From Skepticism to Cautious Optimism: How Blockchain Could Impact Transportation

J.P. Wiggins | 3Gtms

THE TRANSPORTATION INDUSTRY has long discussed blockchain with a healthy dose of skepticism, or at least has taken a wait-and-see approach. And rightfully so. The term “blockchain” gets thrown around so freely that it makes one wonder whether the person using it truly understands it.

First, forget about blockchain as you know it. This is not Bitcoin. Instead, think about it as another type of API/EDI – as a different way to communicate securely between partners. At its heart, a blockchain creates a shared system of records in a business network. Here’s how researchers from the U.K. put it:

The term ‘blockchain’ refers to these transactions being grouped in blocks, and the chain of these blocks forms the accepted history of transactions … blockchain protocols are able to ensure that transactions on a blockchain are valid and never recorded more than once, enabling people to coordinate individual transactions in a decentralized manner without the need to rely on a trusted authority to verify and clear all transactions.

As the hype dies down, more thoughtful conversations are emerging about how blockchain could realistically impact the transportation industry in the near future.

Opening Visibility

Although there have been some significant advances in technology that have helped open shipment visibility, there’s still a ways to go. Many 3PLs rely on phone calls and emails to track shipments – hardly an accurate or timely way to answer the constant question, “Where’s my stuff?”

Blockchain has the potential to break down barriers between systems and build better integrations with the flow of real-time and secure data. For providers of transportation management systems (TMS), a blockchain scenario like this could be tied into a TMS’ automation, so that workflows are created around it and the data augmented, giving customers the ability to see what’s going on with their orders in a user-friendly, control tower view.

Because it creates a shared system of records in a business network, each member on the blockchain network gets access privileges on a need-to-know basis. That way, information can be shared, but remain secure. For example, a carrier posts data to the blockchain and allows customers and agents to use the data. This could be used to create a network of transit data to solve visibility needs.

At first, everyone will struggle with communication protocols and data sets (reference numbers and fields being used differently by each carrier and such), but these issues can be overcome with the right technology.

At first, everyone will struggle with communication protocols and data sets (reference numbers and fields being used differently by each carrier and such), but these issues can be overcome with the right technology.

BITA (Blockchain in Transport Alliance) is working for common standards, but getting one solution to critical mass will be the biggest challenge. Yet the benefits would be massive, allowing small TLs the ability to offer levels of trading partner interaction that is now reserved for only the large carriers with huge IT budgets. Perhaps a regulatory body will take the lead because a national network built by a government agency would have a measurable impact on GDP. Or perhaps it will be a non-profit company, or even multiple companies that charge out on their own and then consolidate. 

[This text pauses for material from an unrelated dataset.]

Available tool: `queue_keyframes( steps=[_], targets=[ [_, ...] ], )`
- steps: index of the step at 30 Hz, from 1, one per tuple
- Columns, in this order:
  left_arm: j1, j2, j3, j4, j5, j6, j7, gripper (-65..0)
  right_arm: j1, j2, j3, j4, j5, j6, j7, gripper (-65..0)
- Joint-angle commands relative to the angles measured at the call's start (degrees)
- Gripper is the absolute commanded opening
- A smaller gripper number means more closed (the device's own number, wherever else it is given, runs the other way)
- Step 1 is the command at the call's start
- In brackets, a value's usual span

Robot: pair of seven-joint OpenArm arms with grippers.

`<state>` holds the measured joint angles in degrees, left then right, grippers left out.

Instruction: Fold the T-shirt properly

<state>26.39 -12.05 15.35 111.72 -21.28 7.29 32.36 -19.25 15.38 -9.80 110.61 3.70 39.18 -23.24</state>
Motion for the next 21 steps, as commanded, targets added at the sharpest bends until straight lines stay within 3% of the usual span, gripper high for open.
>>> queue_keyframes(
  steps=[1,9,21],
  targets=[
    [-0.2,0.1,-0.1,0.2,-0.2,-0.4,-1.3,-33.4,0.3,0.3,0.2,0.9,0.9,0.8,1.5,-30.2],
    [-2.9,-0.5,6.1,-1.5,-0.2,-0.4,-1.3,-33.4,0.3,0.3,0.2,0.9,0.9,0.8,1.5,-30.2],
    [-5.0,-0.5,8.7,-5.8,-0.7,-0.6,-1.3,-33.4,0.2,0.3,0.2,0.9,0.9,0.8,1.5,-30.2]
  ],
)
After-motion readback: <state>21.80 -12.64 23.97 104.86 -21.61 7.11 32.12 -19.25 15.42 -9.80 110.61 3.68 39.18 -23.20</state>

Improving Payment Speeds with Smart Contracts

After the ongoing question of “Where’s my stuff?” the second-most-common question in the transportation world is probably, “Where’s my payment?” Companies can spend hours of manual labor processing a shipment and relying on spreadsheets, paper invoices and phone calls – all things susceptible to data entry errors.

Blockchain technology can erase the need for many of these steps with something called a smart contract. Using computer code, a smart contract is a digital way of facilitating, verifying, and enforcing a contract and agreement terms, which speeds up the payment process. It may even be self-enforcing; with the ability to monitor inputs from trusted sources to determine whether stipulations have been met and transactions can be initiated. A smart contract can also reduce the need for intermediaries such as freight brokers, carriers, B2B resellers, and others, which boosts margins and efficiency.

Eric Johnson at the Journal of Commerce explains how a smart contract could work in action:

In logistics terms, the easiest way to think about a smart contract is a scenario where a process is triggered by an event. For instance, the event could be receipt of a container at a distribution facility, triggering an electronic payment from one party to another at a specific date. The value in that scenario is the elimination of the time required to produce an invoice, manually initiate a payment, and resolve billing discrepancies.

The uncertainty that 3PLs are facing with tightening transportation capacity, the ELD mandate and the Amazon Effect make faster and more efficient transactions a particularly attractive benefit of blockchain technology.

Building Trust

Cautious but optimistic discussions of what blockchain could do for 3PLs and the transportation industry are encouraging, especially in terms of clearer shipment visibility and faster financial transactions. But it’s more than just the facilitation of better data: The byproduct of all of this is a new level of trust between 3PLs, shippers and carriers. Each partner now has a more reliable picture of records and performance indicators, a more transparent view of contracts and payment terms, and the ability to collect information faster and easier – all verified by the blockchain network.

There’s no certainty as to how this will all play out, but the framework for creating a truly viable transportation blockchain network is within our grasp.